She looked up to find that Paul was in the Chateau’s driver’s seat, and Ana was on his lap. All four of their hands were on the wheel.

Josie had some thoughts. She thought how much she loved her children, how they looked like little delinquents, even though Paul was angelic and Ana had never hurt anyone but herself. She wondered why this Norwegian would come four thousand miles to look at Alaskan fjords. It was perverse. Norway was better, cleaner. And didn’t they give you things for free in Norway? Health care and the like? Go home.

Without a word, she got into the Chateau, shooed her children into the back, and ceded the spot to the angry Norwegian. All the spots on the shore were taken, though, so they drove around the park until they found a berth in the woods. It was fine, still less than a few hundred feet from the water, but where the shore was bright and facing the illuminated mountains, the woods were dark, dank, hinting at Tolkien and trolls.

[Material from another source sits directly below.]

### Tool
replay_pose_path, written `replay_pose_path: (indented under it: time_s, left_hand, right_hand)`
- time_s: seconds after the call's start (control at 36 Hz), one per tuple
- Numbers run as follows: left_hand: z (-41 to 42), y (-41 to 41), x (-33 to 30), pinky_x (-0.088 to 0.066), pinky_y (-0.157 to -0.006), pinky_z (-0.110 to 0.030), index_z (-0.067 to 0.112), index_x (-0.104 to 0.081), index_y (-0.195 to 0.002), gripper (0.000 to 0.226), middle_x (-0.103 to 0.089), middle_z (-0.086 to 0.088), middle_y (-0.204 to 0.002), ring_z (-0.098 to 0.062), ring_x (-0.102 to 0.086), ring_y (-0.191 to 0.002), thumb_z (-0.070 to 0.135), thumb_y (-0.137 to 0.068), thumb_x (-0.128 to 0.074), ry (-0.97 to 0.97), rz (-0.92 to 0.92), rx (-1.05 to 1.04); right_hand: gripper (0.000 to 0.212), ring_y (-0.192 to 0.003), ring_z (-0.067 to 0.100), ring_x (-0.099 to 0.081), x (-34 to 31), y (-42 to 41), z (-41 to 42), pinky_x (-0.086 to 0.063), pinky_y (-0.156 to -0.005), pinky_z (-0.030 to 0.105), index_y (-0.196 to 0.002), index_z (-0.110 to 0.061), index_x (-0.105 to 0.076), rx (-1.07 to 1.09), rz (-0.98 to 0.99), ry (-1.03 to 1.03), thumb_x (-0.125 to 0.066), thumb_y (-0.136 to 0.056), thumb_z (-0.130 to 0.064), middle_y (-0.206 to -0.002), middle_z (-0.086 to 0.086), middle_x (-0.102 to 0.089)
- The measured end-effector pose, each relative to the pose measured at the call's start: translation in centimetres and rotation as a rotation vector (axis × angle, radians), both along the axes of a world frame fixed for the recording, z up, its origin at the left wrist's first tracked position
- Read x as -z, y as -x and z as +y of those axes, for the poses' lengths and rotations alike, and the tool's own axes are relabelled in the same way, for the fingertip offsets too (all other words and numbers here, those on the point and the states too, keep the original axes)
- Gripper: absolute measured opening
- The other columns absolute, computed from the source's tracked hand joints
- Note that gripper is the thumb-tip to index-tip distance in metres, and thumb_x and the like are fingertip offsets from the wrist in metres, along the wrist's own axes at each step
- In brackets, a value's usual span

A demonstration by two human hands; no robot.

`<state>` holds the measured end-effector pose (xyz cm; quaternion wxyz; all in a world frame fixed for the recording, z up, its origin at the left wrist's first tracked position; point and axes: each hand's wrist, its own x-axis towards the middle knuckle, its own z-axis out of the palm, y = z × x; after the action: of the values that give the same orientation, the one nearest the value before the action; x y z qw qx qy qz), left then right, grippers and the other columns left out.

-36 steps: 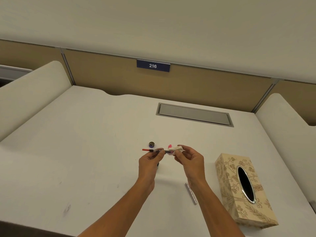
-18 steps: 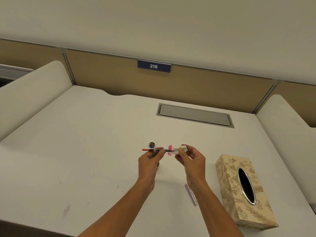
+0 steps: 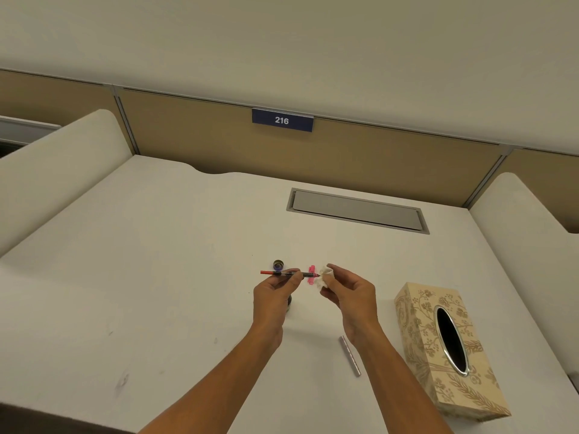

Josie had spent a week there, in Norway, with Paul when he was two. It was a conference on teeth whitening. How strange the Norwegians were with Paul! (Carl stayed home, thought he might be getting sick, didn’t want to risk it. A paragon of a man.) So in Oslo, and especially on that ferry trip through some pristine fjord, the Norwegians acted like she’d brought a wolverine on board. Paul had been a well-behaved toddler, a little citizen, almost effete, almost too mature, but on that ship he’d been a pariah. He opened his mouth and it was as if he’d ruined the journey, the very sound of his voice some kind of American dirty bomb.

Josie had heard every musical and thought an addition to the canon should be called Norway! It would feature a chorus of women in the same all-white outfits — everyone she’d met in Norway wore all white, and they all had the same suspiciously tanned skin, the same narrow black glasses — all these Norwegians pretended to be happy people, civilized people, singing benign songs about fjords and state-sponsored culture funded by oil, but meanwhile they were trying to eliminate all children so they wouldn’t have to share their limited amounts of white cloth. As she performed teeth whitenings, Josie often mused about the musical, picturing the finale, all the white-clad Norwegians singing some song with electronic accompaniment. Why did she do this? She spent her idle time conceiving of musicals that would never be. It was the only medium that could properly express our true madness and hypocrisy — our collective ability to sit in a theater watching lunatics sing nonsense while the world outside burns.

The teeth-whitening conference had otherwise been a boon — the treatments were like printing money. A patient was in the office for about an hour, ten minutes of which involved Josie — the hygienists could handle most of it — but she billed seven hundred dollars and everyone was happy to pay it. Thank you, Norway!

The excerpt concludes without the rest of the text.